Each entry should be set down exactly as written, except for any picture it holds.

Collected data
======
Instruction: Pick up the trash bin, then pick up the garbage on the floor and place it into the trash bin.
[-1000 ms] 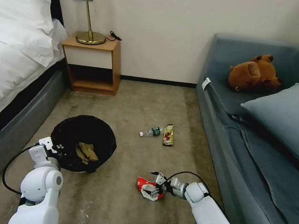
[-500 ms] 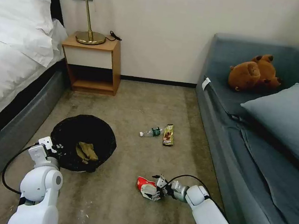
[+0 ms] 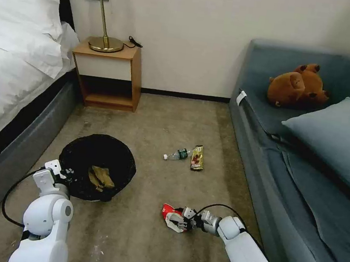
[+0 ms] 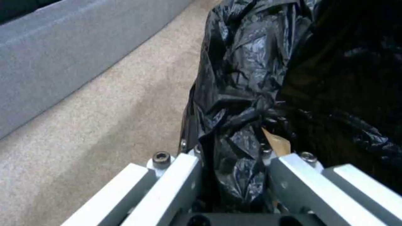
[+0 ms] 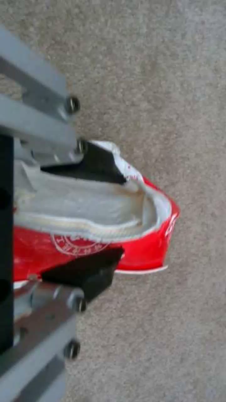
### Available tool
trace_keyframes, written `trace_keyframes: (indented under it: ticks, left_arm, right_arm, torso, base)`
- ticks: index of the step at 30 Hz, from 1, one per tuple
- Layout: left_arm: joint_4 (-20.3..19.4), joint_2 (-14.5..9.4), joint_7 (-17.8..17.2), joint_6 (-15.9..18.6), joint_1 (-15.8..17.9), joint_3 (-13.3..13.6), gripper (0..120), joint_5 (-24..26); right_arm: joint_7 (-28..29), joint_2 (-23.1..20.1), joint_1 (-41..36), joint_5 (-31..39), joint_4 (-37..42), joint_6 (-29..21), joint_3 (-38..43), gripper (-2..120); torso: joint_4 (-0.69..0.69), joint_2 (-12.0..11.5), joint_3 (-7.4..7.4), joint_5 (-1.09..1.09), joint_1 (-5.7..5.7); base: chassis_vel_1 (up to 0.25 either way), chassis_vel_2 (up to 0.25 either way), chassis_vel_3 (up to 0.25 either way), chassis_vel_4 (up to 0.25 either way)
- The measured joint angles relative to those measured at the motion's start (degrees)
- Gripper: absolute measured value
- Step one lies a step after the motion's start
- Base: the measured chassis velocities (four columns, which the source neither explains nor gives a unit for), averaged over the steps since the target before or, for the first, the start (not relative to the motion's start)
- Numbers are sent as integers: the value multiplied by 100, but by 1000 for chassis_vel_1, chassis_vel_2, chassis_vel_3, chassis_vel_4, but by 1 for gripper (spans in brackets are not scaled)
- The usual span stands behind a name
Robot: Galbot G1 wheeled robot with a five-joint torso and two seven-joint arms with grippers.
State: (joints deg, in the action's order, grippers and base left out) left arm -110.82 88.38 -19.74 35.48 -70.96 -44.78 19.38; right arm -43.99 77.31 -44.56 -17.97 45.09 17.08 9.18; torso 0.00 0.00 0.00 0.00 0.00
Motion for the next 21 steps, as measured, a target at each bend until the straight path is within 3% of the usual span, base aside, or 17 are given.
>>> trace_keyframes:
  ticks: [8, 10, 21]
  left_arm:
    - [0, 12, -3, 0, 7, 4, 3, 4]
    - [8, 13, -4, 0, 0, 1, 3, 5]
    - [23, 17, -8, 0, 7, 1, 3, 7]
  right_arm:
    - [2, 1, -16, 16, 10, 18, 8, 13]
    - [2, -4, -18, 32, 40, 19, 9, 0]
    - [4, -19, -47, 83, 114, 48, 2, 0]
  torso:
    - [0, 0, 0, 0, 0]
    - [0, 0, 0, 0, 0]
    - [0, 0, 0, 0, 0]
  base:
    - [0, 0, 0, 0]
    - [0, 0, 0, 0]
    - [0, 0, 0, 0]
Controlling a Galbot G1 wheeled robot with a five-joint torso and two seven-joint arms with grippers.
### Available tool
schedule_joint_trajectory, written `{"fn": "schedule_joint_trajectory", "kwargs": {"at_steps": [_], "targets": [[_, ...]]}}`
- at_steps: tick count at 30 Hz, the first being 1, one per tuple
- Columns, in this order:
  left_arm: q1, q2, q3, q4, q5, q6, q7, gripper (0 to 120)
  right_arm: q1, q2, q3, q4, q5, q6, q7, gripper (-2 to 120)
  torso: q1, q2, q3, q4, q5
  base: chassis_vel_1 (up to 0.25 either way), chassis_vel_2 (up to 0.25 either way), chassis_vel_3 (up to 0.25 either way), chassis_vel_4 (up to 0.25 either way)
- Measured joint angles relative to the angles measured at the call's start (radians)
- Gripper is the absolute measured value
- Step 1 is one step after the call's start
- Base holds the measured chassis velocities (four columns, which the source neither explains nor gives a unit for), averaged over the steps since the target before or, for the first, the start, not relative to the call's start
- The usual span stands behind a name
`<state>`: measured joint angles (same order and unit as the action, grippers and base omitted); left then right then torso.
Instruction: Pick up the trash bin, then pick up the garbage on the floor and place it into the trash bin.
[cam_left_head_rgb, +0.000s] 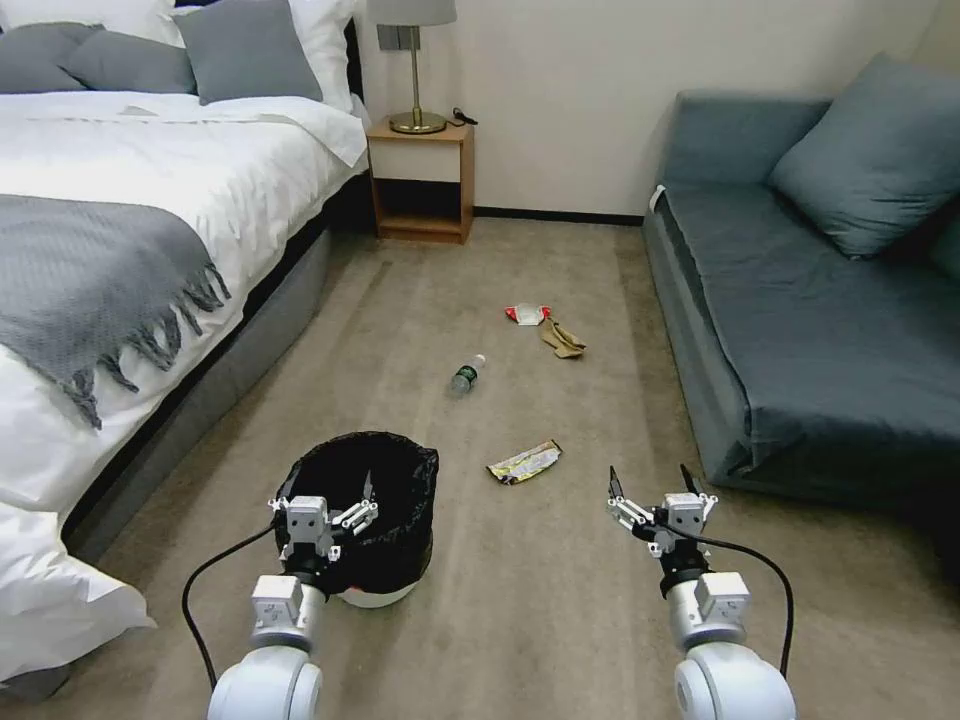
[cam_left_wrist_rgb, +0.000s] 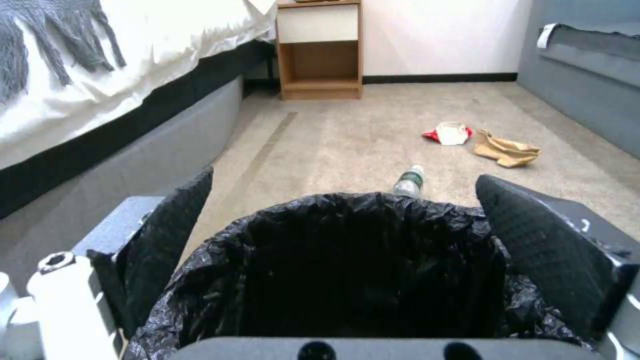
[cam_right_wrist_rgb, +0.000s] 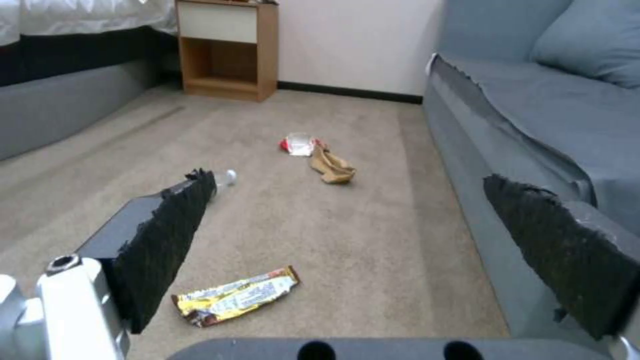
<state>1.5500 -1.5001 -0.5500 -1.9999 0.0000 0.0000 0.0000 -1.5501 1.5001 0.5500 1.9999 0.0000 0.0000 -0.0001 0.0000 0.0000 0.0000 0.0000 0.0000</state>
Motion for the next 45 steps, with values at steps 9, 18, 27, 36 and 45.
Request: {"fn": "schedule_joint_trajectory", "kwargs": {"at_steps": [9, 18, 27, 36, 45], "targets": [[0.0, 0.0, 0.0, 0.0, 0.0, 0.0, 0.0, 100, 0.0, 0.0, 0.0, 0.0, 0.0, 0.0, 0.0, 100, 0.0, 0.0, 0.0, 0.0, 0.0, 0.0, 0.0, 0.0, 0.0], [0.0, 0.0, 0.0, 0.0, 0.0, 0.0, 0.0, 100, 0.0, 0.0, 0.0, 0.0, 0.0, 0.0, 0.0, 100, 0.0, 0.0, 0.0, 0.0, 0.0, 0.0, 0.0, 0.0, 0.0], [-0.065, 0.039, 0.033, -0.001, -0.047, 0.04, -0.055, 99, -0.025, -0.002, 0.001, 0.026, 0.021, -0.022, 0.055, 100, 0.0, 0.0, 0.0, 0.0001, 0.0, 0.0, 0.0, 0.0, 0.0], [-0.196, 0.111, 0.096, -0.005, -0.133, 0.109, -0.154, 99, -0.108, -0.01, 0.008, 0.113, 0.088, -0.097, 0.23, 100, 0.0, 0.0, 0.0, 0.0001, -0.0004, 0.0, 0.0, 0.0, 0.0], [-0.382, 0.209, 0.208, -0.003, -0.256, 0.249, -0.335, 98, -0.235, -0.022, 0.018, 0.249, 0.192, -0.213, 0.504, 100, 0.0, 0.0, 0.0, -0.0001, -0.0002, 0.0, 0.0, 0.0, 0.0]]}}
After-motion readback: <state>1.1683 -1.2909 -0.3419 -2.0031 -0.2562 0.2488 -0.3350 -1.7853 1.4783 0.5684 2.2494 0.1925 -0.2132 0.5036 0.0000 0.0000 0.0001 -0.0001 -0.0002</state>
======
Expected output:
Instruction: Pick up the trash bin, then pick up the garbage on the floor and place it into the trash bin.
[-1000 ms] 
[-500 ms] 
[+0 ms] 
[+0 ms] 
[+0 ms] 
### Available tool
trace_keyframes, written `trace_keyframes: (indented under it: ticks, left_arm, right_arm, torso, base)`
- ticks: index of the step at 30 Hz, from 1, one per tuple
- Layout: left_arm: joint_4 (-20.3..19.4), joint_2 (-14.5..9.4), joint_7 (-17.8..17.2), joint_6 (-15.9..18.6), joint_1 (-15.8..17.9), joint_3 (-13.3..13.6), gripper (0..120), joint_5 (-24..26); right_arm: joint_7 (-28..29), joint_2 (-23.1..20.1), joint_1 (-41..36), joint_5 (-31..39), joint_4 (-37..42), joint_6 (-29..21), joint_3 (-38..43), gripper (-2..120); torso: joint_4 (-0.69..0.69), joint_2 (-12.0..11.5), joint_3 (-7.4..7.4), joint_5 (-1.09..1.09), joint_1 (-5.7..5.7); base: chassis_vel_1 (up to 0.25 either way), chassis_vel_2 (up to 0.25 either way), chassis_vel_3 (up to 0.25 either way), chassis_vel_4 (up to 0.25 either way)
- The measured joint angles relative to those measured at the motion's start (degrees)
- Gripper: absolute measured value
- Step one lies a step after the motion's start
- Base: the measured chassis velocities (four columns, which the source neither explains nor gives a unit for), averaged over the steps since the target before or, for the first, the start (not relative to the motion's start)
- Numbers are sent as integers: the value multiplied by 100, but by 1000 for chassis_vel_1, chassis_vel_2, chassis_vel_3, chassis_vel_4, but by 1 for gripper (spans in brackets are not scaled)
- The usual span stands behind a name
Robot: Galbot G1 wheeled robot with a five-joint torso and two seven-joint arms with grippers.
State: (joints deg, in the action's order, grippers and base left out) left arm -110.82 88.38 -19.74 35.48 -70.96 -44.78 19.38; right arm -43.99 77.31 -44.56 -17.97 45.09 17.08 9.18; torso 0.00 0.00 0.00 0.00 0.00
Motion for the next 21 steps, as measured, a target at each bend until the straight path is within 3% of the usual span, base aside, or 17 are given.
>>> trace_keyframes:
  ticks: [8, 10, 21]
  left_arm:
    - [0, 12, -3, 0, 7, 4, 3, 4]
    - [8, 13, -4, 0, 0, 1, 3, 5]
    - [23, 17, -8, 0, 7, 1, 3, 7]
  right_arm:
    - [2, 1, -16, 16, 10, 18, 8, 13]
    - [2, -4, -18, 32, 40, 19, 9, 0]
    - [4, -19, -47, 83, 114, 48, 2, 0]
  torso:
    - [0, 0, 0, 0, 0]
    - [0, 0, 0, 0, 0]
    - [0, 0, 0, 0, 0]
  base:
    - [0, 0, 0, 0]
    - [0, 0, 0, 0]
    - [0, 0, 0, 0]
Controlling a Galbot G1 wheeled robot with a five-joint torso and two seven-joint arms with grippers.
### Available tool
schedule_joint_trajectory, written `{"fn": "schedule_joint_trajectory", "kwargs": {"at_steps": [_], "targets": [[_, ...]]}}`
- at_steps: tick count at 30 Hz, the first being 1, one per tuple
- Columns, in this order:
  left_arm: q1, q2, q3, q4, q5, q6, q7, gripper (0 to 120)
  right_arm: q1, q2, q3, q4, q5, q6, q7, gripper (-2 to 120)
  torso: q1, q2, q3, q4, q5
  base: chassis_vel_1 (up to 0.25 either way), chassis_vel_2 (up to 0.25 either way), chassis_vel_3 (up to 0.25 either way), chassis_vel_4 (up to 0.25 either way)
- Measured joint angles relative to the angles measured at the call's start (radians)
- Gripper is the absolute measured value
- Step 1 is one step after the call's start
- Base holds the measured chassis velocities (four columns, which the source neither explains nor gives a unit for), averaged over the steps since the target before or, for the first, the start, not relative to the call's start
- The usual span stands behind a name
`<state>`: measured joint angles (same order and unit as the action, grippers and base omitted); left then right then torso.
Instruction: Pick up the trash bin, then pick up the garbage on the floor and place it into the trash bin.
[cam_left_head_rgb, +0.000s] 
[cam_left_wrist_rgb, +0.000s] 
[cam_right_wrist_rgb, +0.000s] 
<state>1.5500 -1.5001 -0.5500 -1.9999 0.0000 0.0000 0.0000 -1.5501 1.5001 0.5500 1.9999 0.0000 0.0000 -0.0001 0.0000 0.0000 0.0000 0.0000 0.0000</state>
Motion for the next 45 steps, with values at steps 9, 18, 27, 36 and 45.
Request: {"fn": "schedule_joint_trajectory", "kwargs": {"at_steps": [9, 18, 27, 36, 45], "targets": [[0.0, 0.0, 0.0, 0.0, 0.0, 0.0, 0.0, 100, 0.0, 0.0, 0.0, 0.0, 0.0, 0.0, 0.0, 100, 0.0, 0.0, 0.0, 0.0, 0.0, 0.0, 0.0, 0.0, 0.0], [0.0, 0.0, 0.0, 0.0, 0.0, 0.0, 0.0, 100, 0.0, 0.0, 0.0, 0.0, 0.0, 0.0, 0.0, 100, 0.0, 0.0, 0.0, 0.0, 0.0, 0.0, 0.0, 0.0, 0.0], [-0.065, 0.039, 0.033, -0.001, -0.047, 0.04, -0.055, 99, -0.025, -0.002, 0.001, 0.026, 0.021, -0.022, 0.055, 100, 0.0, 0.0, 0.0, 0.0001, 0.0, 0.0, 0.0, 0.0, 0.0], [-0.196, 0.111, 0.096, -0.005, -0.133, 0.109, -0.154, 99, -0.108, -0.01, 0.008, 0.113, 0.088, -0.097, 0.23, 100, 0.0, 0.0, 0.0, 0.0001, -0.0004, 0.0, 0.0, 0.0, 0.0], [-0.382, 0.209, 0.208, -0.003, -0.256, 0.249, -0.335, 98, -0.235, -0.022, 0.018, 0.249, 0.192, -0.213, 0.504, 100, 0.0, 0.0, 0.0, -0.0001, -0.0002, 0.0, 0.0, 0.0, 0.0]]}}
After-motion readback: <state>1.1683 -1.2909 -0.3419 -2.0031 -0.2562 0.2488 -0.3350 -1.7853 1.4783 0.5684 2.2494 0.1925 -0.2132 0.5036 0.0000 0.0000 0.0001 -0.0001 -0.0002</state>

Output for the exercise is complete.